There are a few Civilian Conservation Corps relics to encounter along the way and there are a few mining areas to discover as well. The scenic views are endless along these trails and this meandering venture is perfect for a desert landscape artist. The long dirt roads through the canyons in the Virgin Mountains offer panoramic views of everything downhill, which makes it easy to select an exit route to the river way down below. Hen Springs Road is a good choice, because the trails eventually ends by a ranch on Gold Butte Road just a short distance south of the Riverside Bridge. From there, getting back to a fueling station in Mesquite is as easy as jumping on Interstate Highway 15 northbound, which completes a large half moon shaped 4x4 trail ride through the Virgin Mountains.

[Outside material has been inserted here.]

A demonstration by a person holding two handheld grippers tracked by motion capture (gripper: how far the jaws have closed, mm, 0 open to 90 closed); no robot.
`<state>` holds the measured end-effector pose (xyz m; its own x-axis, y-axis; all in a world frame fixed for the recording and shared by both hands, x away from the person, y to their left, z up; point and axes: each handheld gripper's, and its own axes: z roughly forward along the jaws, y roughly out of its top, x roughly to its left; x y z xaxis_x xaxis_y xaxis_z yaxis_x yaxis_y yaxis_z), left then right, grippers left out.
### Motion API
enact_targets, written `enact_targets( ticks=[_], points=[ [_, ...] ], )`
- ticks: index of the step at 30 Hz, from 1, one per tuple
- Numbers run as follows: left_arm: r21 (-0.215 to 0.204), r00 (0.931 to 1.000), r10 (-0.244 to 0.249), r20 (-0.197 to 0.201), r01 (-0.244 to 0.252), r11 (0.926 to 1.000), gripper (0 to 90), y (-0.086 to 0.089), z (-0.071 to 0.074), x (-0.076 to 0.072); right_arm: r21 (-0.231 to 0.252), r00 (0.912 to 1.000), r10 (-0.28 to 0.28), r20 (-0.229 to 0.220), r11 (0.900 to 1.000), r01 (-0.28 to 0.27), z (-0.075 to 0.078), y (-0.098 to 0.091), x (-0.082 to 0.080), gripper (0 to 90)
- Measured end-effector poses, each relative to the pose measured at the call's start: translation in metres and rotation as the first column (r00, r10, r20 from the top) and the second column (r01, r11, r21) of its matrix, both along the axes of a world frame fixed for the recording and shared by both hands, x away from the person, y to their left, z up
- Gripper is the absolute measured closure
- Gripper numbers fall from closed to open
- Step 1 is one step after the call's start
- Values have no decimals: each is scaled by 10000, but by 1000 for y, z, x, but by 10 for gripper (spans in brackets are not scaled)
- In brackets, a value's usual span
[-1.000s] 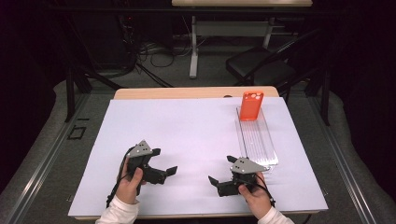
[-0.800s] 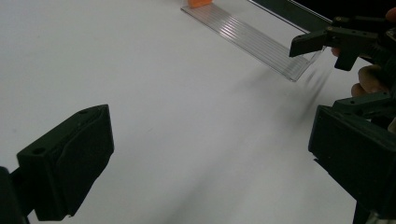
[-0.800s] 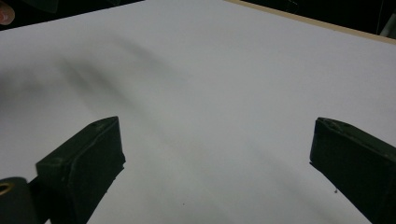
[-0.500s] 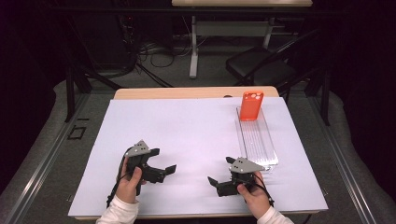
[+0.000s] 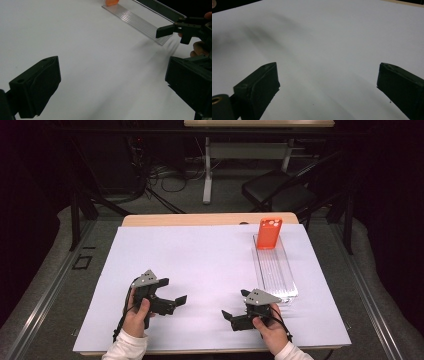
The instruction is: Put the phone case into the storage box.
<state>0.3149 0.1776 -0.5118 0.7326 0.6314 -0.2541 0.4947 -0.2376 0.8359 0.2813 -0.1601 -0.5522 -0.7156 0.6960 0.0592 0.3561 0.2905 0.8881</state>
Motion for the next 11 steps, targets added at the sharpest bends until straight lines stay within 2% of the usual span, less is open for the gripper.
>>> enact_targets(
  ticks=[11],
  points=[
    [-38,9999,135,-66,-135,9999,3,3,0,3,16,9999,18,-109,10000,-18,0,0,2,43]
  ],
)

Only a high ground clearance 4x4 is recommended for tackling the Virgin Mountains canyon trails, because many of the dirt roads are not maintained on a regular basis. This canyon riding venture may not be best for those who worry about scratching the paint, because some overgrowth will be encountered on the narrow dirt roads through the mountains. Others will be overjoyed to show off the battle scars back home and a sense of accomplishment can be gained by successfully using dead recking skills, instead of relying upon a map or GPS device. The western slopes of the Virgin Mountains are a good place to put the tracking skills into practice, so be sure to gas it up and check it all out!